Requirement: Nothing but the data, repeated exactly, belongs in the answer.

Material provided:
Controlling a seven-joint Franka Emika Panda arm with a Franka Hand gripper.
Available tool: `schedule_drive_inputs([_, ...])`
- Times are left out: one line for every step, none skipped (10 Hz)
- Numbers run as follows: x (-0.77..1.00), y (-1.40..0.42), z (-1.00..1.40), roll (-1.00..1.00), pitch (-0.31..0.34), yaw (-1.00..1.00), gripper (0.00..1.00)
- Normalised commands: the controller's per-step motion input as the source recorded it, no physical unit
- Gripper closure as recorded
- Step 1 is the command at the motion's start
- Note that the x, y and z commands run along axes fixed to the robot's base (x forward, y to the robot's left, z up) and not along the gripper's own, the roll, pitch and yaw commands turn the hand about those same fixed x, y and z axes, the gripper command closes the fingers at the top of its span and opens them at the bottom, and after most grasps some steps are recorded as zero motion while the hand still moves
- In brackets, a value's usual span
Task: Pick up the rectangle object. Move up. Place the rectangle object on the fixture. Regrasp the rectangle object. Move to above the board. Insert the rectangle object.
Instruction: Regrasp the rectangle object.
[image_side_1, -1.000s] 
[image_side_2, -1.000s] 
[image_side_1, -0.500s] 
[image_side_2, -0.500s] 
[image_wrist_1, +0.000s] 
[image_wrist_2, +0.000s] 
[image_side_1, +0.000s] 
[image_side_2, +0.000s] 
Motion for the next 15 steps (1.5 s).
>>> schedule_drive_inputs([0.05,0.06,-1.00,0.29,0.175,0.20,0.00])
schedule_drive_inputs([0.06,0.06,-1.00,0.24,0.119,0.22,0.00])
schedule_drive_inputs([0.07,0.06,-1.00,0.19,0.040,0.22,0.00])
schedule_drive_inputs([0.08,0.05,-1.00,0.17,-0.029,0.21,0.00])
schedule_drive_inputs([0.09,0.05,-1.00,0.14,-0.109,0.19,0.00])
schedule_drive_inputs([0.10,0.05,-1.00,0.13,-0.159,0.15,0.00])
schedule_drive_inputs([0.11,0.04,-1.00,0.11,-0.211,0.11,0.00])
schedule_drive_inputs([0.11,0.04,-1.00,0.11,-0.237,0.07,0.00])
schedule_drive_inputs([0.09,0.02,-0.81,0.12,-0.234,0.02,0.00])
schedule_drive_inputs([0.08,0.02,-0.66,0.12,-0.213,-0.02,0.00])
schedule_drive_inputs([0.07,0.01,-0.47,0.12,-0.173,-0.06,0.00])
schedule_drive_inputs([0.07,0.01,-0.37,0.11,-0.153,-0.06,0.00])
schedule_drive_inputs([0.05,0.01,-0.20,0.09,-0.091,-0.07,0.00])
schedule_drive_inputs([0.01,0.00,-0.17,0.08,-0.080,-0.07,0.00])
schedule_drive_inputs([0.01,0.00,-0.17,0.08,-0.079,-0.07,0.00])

Answer area:
Controlling a seven-joint Franka Emika Panda arm with a Franka Hand gripper.
Available tool: `schedule_drive_inputs([_, ...])`
- Times are left out: one line for every step, none skipped (10 Hz)
- Numbers run as follows: x (-0.77..1.00), y (-1.40..0.42), z (-1.00..1.40), roll (-1.00..1.00), pitch (-0.31..0.34), yaw (-1.00..1.00), gripper (0.00..1.00)
- Normalised commands: the controller's per-step motion input as the source recorded it, no physical unit
- Gripper closure as recorded
- Step 1 is the command at the motion's start
- Note that the x, y and z commands run along axes fixed to the robot's base (x forward, y to the robot's left, z up) and not along the gripper's own, the roll, pitch and yaw commands turn the hand about those same fixed x, y and z axes, the gripper command closes the fingers at the top of its span and opens them at the bottom, and after most grasps some steps are recorded as zero motion while the hand still moves
- In brackets, a value's usual span
Task: Pick up the rectangle object. Move up. Place the rectangle object on the fixture. Regrasp the rectangle object. Move to above the board. Insert the rectangle object.
Instruction: Regrasp the rectangle object.
[image_side_1, -1.000s] 
[image_side_2, -1.000s] 
[image_side_1, -0.500s] 
[image_side_2, -0.500s] 
[image_wrist_1, +0.000s] 
[image_wrist_2, +0.000s] 
[image_side_1, +0.000s] 
[image_side_2, +0.000s] 
Motion for the next 15 steps (1.5 s).
>>> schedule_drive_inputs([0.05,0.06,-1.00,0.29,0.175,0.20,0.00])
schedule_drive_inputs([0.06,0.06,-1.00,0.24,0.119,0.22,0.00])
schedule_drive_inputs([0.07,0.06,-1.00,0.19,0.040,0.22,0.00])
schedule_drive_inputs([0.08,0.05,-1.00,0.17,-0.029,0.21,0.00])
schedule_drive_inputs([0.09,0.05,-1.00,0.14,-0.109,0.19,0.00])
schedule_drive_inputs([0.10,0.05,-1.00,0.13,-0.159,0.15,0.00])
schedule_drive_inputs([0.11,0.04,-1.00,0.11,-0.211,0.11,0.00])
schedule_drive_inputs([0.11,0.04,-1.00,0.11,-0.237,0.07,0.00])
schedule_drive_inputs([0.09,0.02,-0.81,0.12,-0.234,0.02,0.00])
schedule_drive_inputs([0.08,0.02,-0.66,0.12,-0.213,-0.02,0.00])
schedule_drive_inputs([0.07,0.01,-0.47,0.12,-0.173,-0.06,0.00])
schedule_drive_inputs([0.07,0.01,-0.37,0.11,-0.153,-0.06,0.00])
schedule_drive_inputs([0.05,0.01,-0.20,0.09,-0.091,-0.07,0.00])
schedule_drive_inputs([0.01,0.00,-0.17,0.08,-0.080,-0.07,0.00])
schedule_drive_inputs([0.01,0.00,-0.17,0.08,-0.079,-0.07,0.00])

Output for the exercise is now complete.